While Geraint Thomas says he is starting to feel like his old 2018 Tour winning self, we can’t help but think the real Ineos leader will be Egan Bernal. The Colombian has out-climbed Thomas in both Pyrenean stages and it only gets harder with three killer days in the Alps. He may be coming around but as he has admitted, the tactics are getting complicated — both in and outside Ineos.

Bernal has been utterly obedient to team orders and respected Thomas as team captain but the Welshman already told him on Prat d’Albis to ride his own race. It also appears Bernal is riding well within himself and has the reserves to go deeper if given the green light. Something tells us that green light is coming fast — like day one in the Alps.

Speaking of contenders who are carefully measuring their efforts, Steven Kruijswijk (Jumbo-Visma) has been riding a smart, deliberate race, while relying on his two strong mountain domestiques Lauren De Plus and George Bennett. Kruijswijk feels like he’ll continue to get better once the race hits the Alps. He’s now third overall and should have the reserves to attack. We’re waiting for one well-timed, brutal acceleration that scares the hell out of Ineos.

And what of the astounding Julian Alaphilippe? He fought like a junkyard dog on Prat d’Albis to keep his yellow jersey. While he coughed up 27 seconds to Thomas, he showed his resilience and mental strength. He still leads the race by 1:35 but as much as we’ve enjoyed the magic show, it defies probability that he makes it all the way to Paris, given the horrors that await in the Alps. Then again, it’s been a crazy Tour and you simply can’t rule him out.

Last but not least, the kid, Emanuel Buchmann (Bora-Hansgrohe). Honestly, we don’t know a damn thing about him but he’s sixth, riding out of his mind and only 2:14 off yellow. This is one of those situations where he’s so young and fresh, he doesn’t even fully understand he’s in with a shot to win the Tour de France. He’s  in that “happy to be here” state of mind. Boss man and teammate Peter Sagan should be in his ear: “Dude, you can freakin’ win the Tour.” We don’t think so but we’re in strange and unpredictable territory.

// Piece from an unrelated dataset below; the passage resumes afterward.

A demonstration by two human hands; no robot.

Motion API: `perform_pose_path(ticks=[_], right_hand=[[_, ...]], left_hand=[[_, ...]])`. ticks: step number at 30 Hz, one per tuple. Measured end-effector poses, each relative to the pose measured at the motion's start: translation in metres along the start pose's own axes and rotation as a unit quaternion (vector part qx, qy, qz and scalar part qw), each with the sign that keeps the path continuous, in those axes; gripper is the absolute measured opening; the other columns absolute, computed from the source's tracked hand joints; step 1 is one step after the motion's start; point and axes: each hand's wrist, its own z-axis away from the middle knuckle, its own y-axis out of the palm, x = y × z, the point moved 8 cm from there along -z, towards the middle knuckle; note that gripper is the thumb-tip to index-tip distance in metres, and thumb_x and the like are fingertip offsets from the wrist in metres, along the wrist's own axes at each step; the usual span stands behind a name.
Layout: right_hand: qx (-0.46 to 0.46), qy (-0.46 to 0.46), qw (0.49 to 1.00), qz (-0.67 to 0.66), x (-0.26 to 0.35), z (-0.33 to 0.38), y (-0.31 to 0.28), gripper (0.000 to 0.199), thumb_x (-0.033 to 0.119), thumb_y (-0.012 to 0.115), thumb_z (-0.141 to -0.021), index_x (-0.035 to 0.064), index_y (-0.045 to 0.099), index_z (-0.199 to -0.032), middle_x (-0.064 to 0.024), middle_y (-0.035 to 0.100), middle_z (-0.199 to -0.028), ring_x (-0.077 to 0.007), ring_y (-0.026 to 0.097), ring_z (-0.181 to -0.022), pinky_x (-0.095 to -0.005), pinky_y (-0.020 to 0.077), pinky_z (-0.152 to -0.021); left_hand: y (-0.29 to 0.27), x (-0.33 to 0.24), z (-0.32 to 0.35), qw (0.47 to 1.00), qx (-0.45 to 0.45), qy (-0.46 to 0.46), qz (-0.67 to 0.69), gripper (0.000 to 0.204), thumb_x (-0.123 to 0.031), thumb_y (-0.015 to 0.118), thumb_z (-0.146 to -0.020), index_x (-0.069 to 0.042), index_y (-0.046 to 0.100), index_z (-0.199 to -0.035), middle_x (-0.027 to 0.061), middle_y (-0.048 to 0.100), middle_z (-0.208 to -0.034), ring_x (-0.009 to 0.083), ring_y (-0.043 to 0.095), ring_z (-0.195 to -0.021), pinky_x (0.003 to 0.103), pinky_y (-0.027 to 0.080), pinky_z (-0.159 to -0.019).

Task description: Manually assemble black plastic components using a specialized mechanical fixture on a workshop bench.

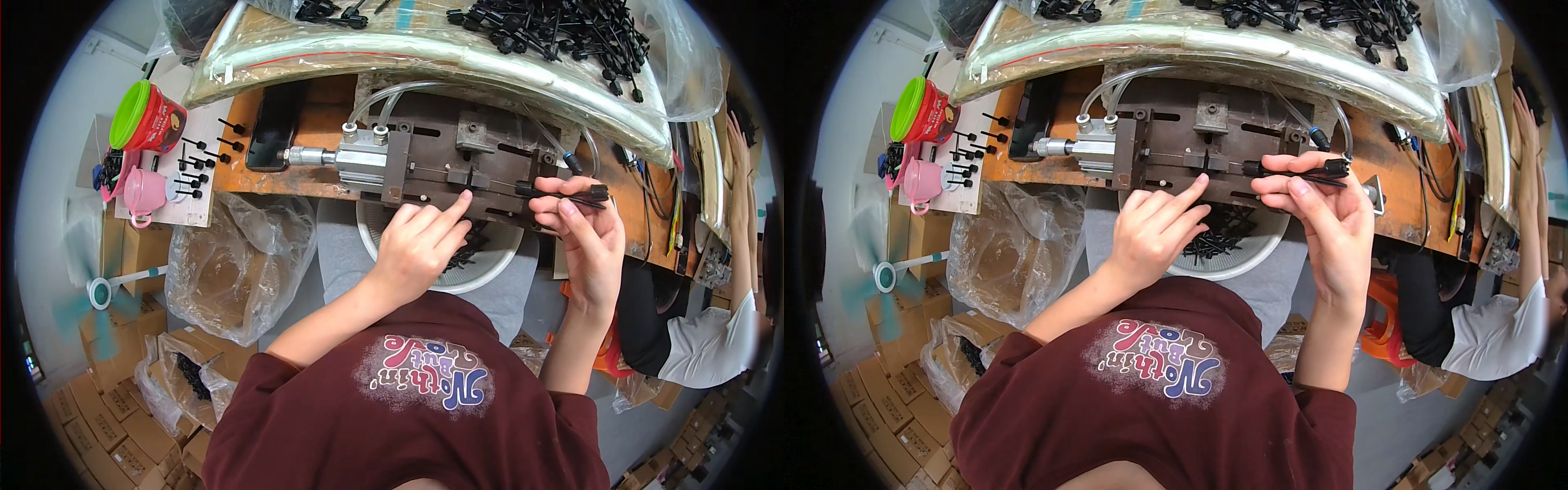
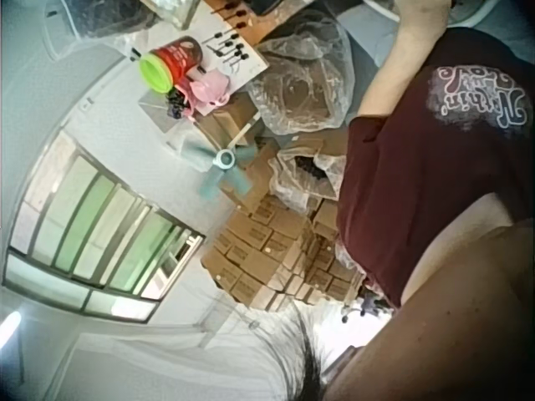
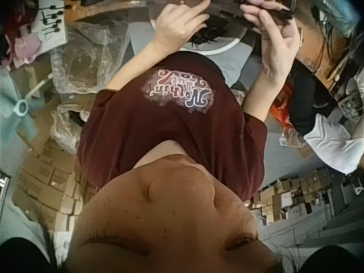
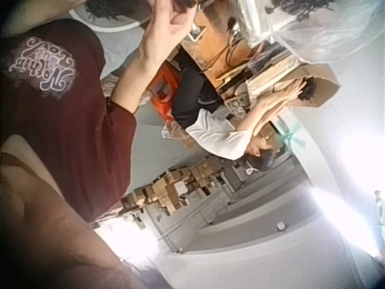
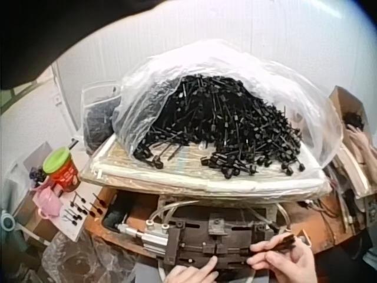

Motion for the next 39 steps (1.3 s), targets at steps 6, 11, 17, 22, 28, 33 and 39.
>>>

After that, it’s a big time drop to the unpredictable Mikel Landa. He’s almost five minutes behind on GC and we’re actually hoping he doesn’t get any closer. We’ve read many times what a class guy Nairo Quintana is and how involved he is in his community back home in Colombia. We’ve yet to read anything positive about Landa — he appears to be self-centered and a poor teammate.

And finally, a shout out to the ageless Alejandro Valverde of Movistar. When Greg Lemond saw how much weight the Spaniard had lost for this Tour, he said Valverde could win it all. Well, that’s a bit grandiose but at 39 years of age he’s 8th on GC and maybe he could crawl his way over Landa and Buchmann to finish 6th. That would be a helluva achievement.

It’s a good thing there’s a rest day Monday. Lot of crazy going on in Le Tour.